O terceiro episódio da 2ª temporada de Maxton Hall desacelera o ritmo para dar espaço ao que realmente move essa história: os traumas, as aparências e o peso das expectativas.
O capítulo se passa em torno do tradicional baile beneficente da escola, o Alice Campbell Fundraising Gala, evento que deveria unir a comunidade estudantil — mas acaba virando palco de confissões, conflitos e decisões que podem arruinar vidas.
Um passado que explica o presente em Maxton Hall
O episódio começa com um flashback da infância de James e Lydia, revelando as raízes do trauma familiar. O pai, Mortimer, elogia a filha e despreza o filho, incentivando James a “ser o melhor” em vez de demonstrar fragilidade.
No presente, vemos o impacto direto desse comportamento: James finalmente vai à terapia e admite a dor pela morte da mãe e o quanto Ruby ainda o afeta. É um dos momentos mais humanos do personagem, mostrando que ele tenta quebrar o ciclo de repressão emocional herdado da família Beaumont.
Ruby assume o comando
Enquanto James enfrenta seus demônios, Ruby se dedica à organização do evento beneficente. A jovem precisa lidar com a pressão, a arrogância da assistente May e a frustração de ter magoado a irmã Ember, que queria participar da gala. Mesmo assim, Ruby mostra maturidade, reunindo os clubes da escola e transformando o caos em um evento impecável — inclusive quando o cenário é destruído e ela precisa reinventar tudo com o tema “Corações Frágeis”.
A relação entre Ruby e James ainda é tensa, mas o episódio deixa claro que há uma conexão emocional inegável entre eles.
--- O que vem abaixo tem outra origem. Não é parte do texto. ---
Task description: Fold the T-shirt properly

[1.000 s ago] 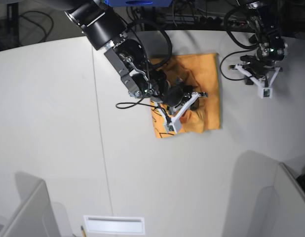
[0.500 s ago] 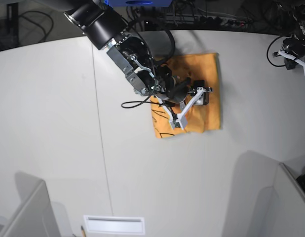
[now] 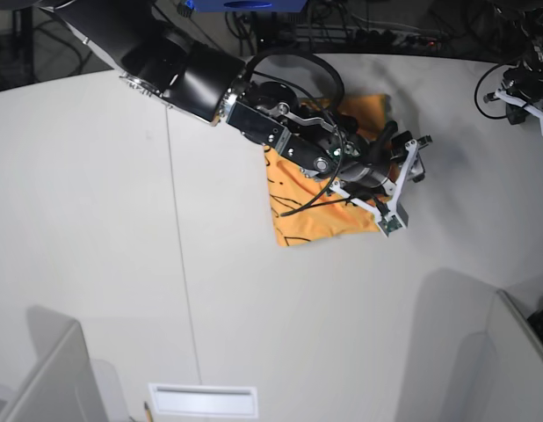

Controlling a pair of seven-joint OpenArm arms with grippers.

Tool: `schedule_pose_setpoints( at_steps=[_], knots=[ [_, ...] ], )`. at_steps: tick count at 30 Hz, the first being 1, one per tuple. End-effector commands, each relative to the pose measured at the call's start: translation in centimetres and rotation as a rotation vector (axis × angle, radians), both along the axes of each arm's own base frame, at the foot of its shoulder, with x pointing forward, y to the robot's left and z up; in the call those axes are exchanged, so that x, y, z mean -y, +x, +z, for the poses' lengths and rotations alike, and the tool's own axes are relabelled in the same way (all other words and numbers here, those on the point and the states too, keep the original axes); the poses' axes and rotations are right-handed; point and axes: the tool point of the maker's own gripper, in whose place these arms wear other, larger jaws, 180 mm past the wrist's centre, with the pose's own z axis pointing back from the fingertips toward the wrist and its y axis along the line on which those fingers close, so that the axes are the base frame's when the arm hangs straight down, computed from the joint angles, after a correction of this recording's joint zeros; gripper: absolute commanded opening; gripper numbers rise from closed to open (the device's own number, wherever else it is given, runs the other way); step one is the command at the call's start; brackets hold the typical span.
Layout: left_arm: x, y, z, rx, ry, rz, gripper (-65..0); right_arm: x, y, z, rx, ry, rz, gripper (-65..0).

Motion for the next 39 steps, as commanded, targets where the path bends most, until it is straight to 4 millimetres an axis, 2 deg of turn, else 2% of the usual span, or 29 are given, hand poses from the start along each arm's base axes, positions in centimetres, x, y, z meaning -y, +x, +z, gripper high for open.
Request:
schedule_pose_setpoints(
  at_steps=[1, 4, 7, 9, 11, 12, 15, 18, 20, 26, 29, 36, 39],
  knots=[
    [-0.5, 0.6, 1.1, 0.031, 0.022, -0.013, -65.0, -1.2, 1.1, 3.2, 0.08, 0.061, 0.012, -31.5],
    [-0.7, 0.1, 0.3, 0.014, 0.004, 0.002, -65.0, -1.7, 1.5, 6.2, 0.143, 0.094, 0.046, -31.5],
    [-0.8, 0.2, -0.5, 0.011, -0.02, 0.02, -65.0, -1.4, 0.1, 7.3, 0.117, 0.058, 0.121, -32.3],
    [-0.9, 0.1, -1.0, 0.006, -0.033, 0.03, -65.0, -0.5, -0.9, 7.7, 0.108, 0.026, 0.162, -32.6],
    [-1.2, -0.2, -1.2, 0.002, -0.038, 0.044, -65.0, 0.9, -0.6, 8.2, 0.157, 0.006, 0.154, -36.9],
    [-1.2, -0.3, -1.3, 0.001, -0.038, 0.046, -65.0, 1.8, -0.1, 8.3, 0.175, 0.002, 0.125, -42.3],
    [-1.2, -0.2, -0.9, 0.006, -0.029, 0.039, -65.0, 5.7, 2.6, 7.1, 0.181, -0.022, -0.025, -65.0],
    [-1.2, -0.1, -0.9, 0.007, -0.028, 0.039, -65.0, 9.5, 4.8, 5.5, 0.156, -0.05, -0.165, -65.0],
    [-1.2, -0.1, -0.9, 0.007, -0.028, 0.039, -65.0, 11.4, 5.6, 4.7, 0.153, -0.074, -0.214, -65.0],
    [-1.0, -0.1, -1.0, 0.007, -0.032, 0.037, -65.0, 14.5, 6.1, 1.7, 0.13, -0.176, -0.241, -65.0],
    [-1.0, -0.1, -1.0, 0.007, -0.032, 0.037, -65.0, 14.6, 5.3, 0.2, 0.096, -0.194, -0.232, -65.0],
    [-1.1, -0.1, -0.9, 0.009, -0.031, 0.039, -65.0, 12.3, 2.6, -1.3, 0.059, -0.177, -0.125, -65.0],
    [-1.1, -0.1, -0.8, 0.011, -0.029, 0.039, -65.0, 10.7, 0.5, -1.8, 0.062, -0.188, -0.044, -65.0]
  ],
)
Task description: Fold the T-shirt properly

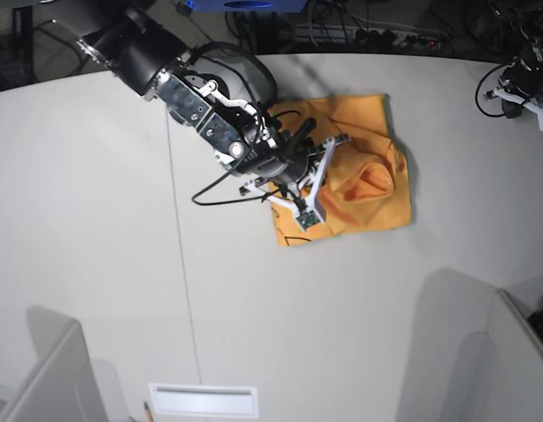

E quando ele se oferece para ajudar, vemos lampejos do garoto sensível escondido sob a armadura de perfeição imposta pelo pai.

O discurso que muda tudo
O ponto alto do episódio acontece durante o baile. O zelador Scott, que faria um discurso sobre como o fundo beneficente o ajudou, entra em pânico e não aparece. Para salvar Ruby do constrangimento, James decide improvisar — e o que seria um simples gesto de apoio se transforma em um ato de libertação.
No microfone, ele confessa estar em terapia e fala sobre a necessidade de buscar ajuda, mesmo quando o mundo espera perfeição. O momento é comovente, conquistando o público e emocionando Ruby. Mas a coragem de James tem um preço: Mortimer Beaumont vê o discurso como uma desonra à família e o arrasta para fora do evento, furioso. A tensão entre pai e filho atinge um novo patamar, e o episódio termina com a sensação de que James está prestes a enfrentar as consequências mais duras de sua vida.
Tramas paralelas e gancho para o futuro
Enquanto isso, Lydia tenta contar a Graham que está grávida, mas desiste ao saber que ele foi promovido. Ember, por sua vez, vive um momento fofo com Wren, um dos colegas de James, e é ela quem protagoniza o beijo no fotobooth — o mesmo que havia sido prometido no início da temporada. Há ainda um mistério envolvendo Alistair e um jogador do time de lacrosse, sugerindo novas reviravoltas.
Um capítulo de virada em Maxton Hall
O episódio 3 da 2ª temporada de Maxton Hall é mais emocional que explosivo, mas essencial para o desenvolvimento dos personagens. Ele mostra James tentando se libertar das expectativas paternas e Ruby consolidando sua força e empatia.
O discurso no final simboliza o choque entre dois mundos — o da vulnerabilidade e o da aparência — e deixa claro que, a partir daqui, Maxton Hall não será mais apenas sobre romance adolescente, mas sobre o preço de ser quem se é em um ambiente que cobra perfeição o tempo todo.